Senior Applied AI Engineer
Role: Senior AI Engineer
Location: Remote (UK-based)
Type: Full-time, permanent
Compensation: Competitive salary + equity available
About Veridox
Veridox detects fraud in documents and images submitted to insurance companies, airlines, and financial institutions. When someone submits a receipt, ID document, or damage photograph, our platform determines whether it's genuine, tampered with, or AI-generated and explains why.
Under the hood, we’re replacing brittle, hand‐wired pipelines with multi‐agent AI that reasons more like a human forensic analyst: pulling signals from multiple tools, weighing messy, conflicting clues, and landing on clear, defensible decisions.
The Role
You'll work on the core AI systems that make fraud decisions. This means building and improving the agent pipelines that coordinate LLMs, VLMs, OCR and forensic tools. You won’t be just calling APIs, but designing how autonomous agents reason about complex, ambiguous evidence.
Day to day, you might be:
- Improving how the system handles a document type it's getting wrong
- Designing a new agent reasoning pattern (e.g., cross-referencing findings across multiple documents in a claim)
- Debugging why an agent produces inconsistent verdicts on edge cases
- Deploying pipeline changes to AWS and monitoring real-world performance
- Writing tests that verify an agent makes the right routing decision when evidence conflicts
The work sits at the intersection of AI engineering, systems design, and a surprisingly interesting fraud detection domain.
Builder Mindset
We’re looking for people who build systems, not just talk about them.

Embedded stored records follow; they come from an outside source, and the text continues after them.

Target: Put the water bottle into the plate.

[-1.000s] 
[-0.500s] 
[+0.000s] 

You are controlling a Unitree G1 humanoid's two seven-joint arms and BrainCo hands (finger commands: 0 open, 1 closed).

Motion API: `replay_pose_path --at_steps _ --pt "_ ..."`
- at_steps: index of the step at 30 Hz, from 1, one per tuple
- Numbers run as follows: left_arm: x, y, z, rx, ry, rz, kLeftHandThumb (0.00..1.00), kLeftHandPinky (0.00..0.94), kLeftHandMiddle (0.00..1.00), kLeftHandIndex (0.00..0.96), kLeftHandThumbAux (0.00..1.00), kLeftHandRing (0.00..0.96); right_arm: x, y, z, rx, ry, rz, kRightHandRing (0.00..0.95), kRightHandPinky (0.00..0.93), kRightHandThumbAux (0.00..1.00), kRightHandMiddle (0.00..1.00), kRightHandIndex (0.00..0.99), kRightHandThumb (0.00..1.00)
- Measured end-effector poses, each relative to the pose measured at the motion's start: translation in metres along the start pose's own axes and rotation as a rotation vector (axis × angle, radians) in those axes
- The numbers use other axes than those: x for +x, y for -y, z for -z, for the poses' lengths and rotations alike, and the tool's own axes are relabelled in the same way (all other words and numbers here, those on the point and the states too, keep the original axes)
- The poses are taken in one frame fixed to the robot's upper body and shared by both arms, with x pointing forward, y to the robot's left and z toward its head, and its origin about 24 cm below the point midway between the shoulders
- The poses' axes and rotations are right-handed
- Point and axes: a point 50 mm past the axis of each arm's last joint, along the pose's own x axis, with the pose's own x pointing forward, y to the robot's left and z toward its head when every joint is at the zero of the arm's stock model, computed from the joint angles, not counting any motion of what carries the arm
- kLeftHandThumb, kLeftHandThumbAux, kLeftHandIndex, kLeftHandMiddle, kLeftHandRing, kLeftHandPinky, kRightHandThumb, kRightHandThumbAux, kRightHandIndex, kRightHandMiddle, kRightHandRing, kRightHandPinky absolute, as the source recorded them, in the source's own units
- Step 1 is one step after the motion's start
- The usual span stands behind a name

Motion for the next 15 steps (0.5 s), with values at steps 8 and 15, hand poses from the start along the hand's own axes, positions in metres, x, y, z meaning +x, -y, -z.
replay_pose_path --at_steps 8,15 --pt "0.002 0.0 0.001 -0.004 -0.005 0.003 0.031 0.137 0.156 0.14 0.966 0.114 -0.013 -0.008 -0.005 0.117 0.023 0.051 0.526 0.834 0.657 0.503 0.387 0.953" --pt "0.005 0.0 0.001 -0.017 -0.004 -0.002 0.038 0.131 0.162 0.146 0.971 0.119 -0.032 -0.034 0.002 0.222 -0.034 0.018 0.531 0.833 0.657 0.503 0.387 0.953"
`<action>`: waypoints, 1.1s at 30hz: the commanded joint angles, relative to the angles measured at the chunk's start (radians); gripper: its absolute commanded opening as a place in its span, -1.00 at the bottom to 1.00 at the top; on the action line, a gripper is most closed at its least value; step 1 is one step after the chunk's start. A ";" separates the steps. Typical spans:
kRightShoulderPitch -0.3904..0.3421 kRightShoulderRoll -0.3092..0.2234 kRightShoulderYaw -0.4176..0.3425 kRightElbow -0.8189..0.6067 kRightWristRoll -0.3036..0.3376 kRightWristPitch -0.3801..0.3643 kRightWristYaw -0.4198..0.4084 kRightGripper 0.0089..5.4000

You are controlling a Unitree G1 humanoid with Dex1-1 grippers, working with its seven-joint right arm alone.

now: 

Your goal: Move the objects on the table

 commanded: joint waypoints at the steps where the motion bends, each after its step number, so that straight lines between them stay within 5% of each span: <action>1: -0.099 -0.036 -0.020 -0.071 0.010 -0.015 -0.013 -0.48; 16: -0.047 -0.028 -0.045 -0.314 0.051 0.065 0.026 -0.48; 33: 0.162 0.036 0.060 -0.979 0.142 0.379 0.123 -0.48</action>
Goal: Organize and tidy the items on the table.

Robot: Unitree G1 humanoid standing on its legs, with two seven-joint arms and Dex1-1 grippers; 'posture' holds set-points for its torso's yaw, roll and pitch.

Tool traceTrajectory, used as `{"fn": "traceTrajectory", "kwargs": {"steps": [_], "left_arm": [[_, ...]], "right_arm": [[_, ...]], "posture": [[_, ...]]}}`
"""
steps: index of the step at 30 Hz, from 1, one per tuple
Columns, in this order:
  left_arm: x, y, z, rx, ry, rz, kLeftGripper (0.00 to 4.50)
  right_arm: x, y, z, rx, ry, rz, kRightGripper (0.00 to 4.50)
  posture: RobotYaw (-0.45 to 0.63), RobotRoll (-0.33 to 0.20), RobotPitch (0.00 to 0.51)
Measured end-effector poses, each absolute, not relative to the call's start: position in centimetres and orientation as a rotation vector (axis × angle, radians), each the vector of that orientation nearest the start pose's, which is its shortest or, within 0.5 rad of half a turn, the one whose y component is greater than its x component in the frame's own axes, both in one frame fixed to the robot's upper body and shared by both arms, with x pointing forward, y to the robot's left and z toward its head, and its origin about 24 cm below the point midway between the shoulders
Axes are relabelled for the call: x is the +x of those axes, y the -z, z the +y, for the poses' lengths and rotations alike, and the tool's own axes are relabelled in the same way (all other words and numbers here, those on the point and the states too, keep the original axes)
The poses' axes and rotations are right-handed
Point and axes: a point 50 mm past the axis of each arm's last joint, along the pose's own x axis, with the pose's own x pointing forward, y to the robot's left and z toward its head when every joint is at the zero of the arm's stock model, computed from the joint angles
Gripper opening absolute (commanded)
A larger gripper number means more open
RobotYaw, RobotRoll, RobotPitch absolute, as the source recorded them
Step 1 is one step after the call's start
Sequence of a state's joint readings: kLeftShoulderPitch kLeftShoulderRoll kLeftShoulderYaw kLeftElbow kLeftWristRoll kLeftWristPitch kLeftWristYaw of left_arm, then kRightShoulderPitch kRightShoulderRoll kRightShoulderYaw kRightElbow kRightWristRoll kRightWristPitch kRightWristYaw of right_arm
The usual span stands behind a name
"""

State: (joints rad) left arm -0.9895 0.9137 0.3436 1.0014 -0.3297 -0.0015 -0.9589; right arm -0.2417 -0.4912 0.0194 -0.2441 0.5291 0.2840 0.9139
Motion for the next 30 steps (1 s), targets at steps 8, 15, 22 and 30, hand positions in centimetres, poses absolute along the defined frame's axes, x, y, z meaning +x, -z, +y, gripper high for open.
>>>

This role is about shipping reliable AI into production: debugging edge cases, improving pipelines, and learning from real-world behaviour. If you enjoy turning ideas into working software and iterating quickly, you’ll fit right in.
What We're Looking For
You should be strong in:
- Python: you write clean, typed code and care about it working correctly at the edges
- Working with LLMs beyond chat: structured output, multi-step reasoning, prompt calibration for reliability
- AWS: comfortable with S3, Lambda, IAM, and deploying services that need to work without you watching them
- LLM/VLM Observability (e.g Arize Phoenix)
- Testing code that involves non-deterministic systems
Ideally you also bring:
- Experience with agent orchestration frameworks (LangGraph, LangChain, or similar)
- Familiarity with vision-language models for image analysis
- Some exposure to document analysis, OCR, or fraud detection
- Opinions about when agents are useful and when they're over-engineering
We don't expect you to know all of:
- The specific AWS services we use (Bedrock AgentCore, EventBridge)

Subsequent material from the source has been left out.